• WORK ITEM: In the data below, find each line that contains the word "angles" and copy it.

• PROVIDED DATA:
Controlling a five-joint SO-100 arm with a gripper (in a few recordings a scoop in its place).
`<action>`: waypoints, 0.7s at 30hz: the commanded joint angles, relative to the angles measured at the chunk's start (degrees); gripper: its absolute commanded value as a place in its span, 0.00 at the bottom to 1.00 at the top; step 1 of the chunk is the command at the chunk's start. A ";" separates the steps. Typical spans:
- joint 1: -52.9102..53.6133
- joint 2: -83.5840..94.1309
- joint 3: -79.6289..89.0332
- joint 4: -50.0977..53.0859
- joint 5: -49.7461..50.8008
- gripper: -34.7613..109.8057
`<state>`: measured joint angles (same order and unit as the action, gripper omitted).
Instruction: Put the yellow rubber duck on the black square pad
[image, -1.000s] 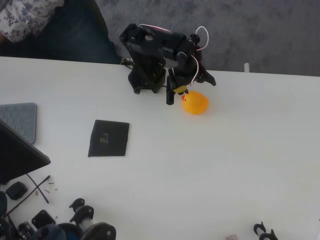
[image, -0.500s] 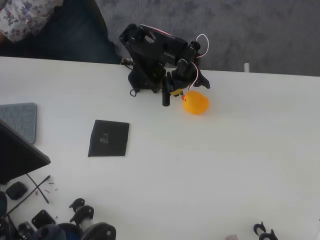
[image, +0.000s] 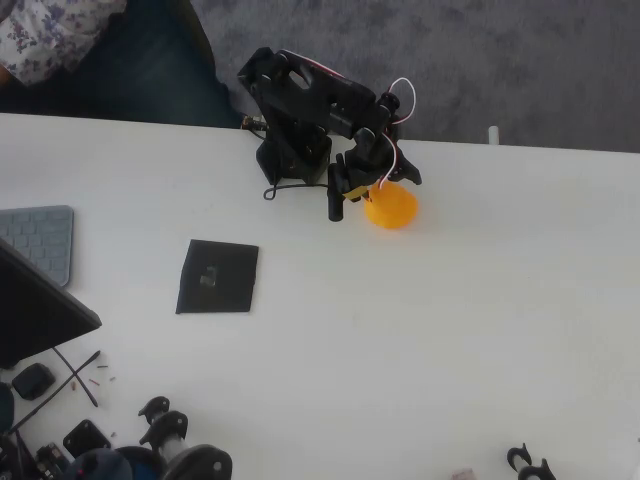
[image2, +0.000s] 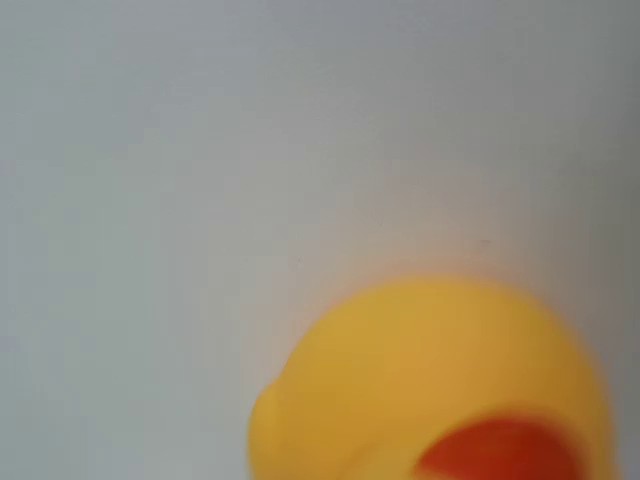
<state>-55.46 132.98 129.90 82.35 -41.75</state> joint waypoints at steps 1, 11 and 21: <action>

• WRITTEN ANSWER:
`<action>`: waypoints, 0.7s at 30hz: the commanded joint angles, relative to the angles measured at the chunk's start (degrees); gripper: its absolute commanded value as a place in its span, 0.00 at the bottom to 1.00 at the top; step 1 of the chunk is the command at the chunk's start. A ";" separates the steps. Typical spans:
`<state>`: measured joint angles (same order and unit as the action, gripper omitted).

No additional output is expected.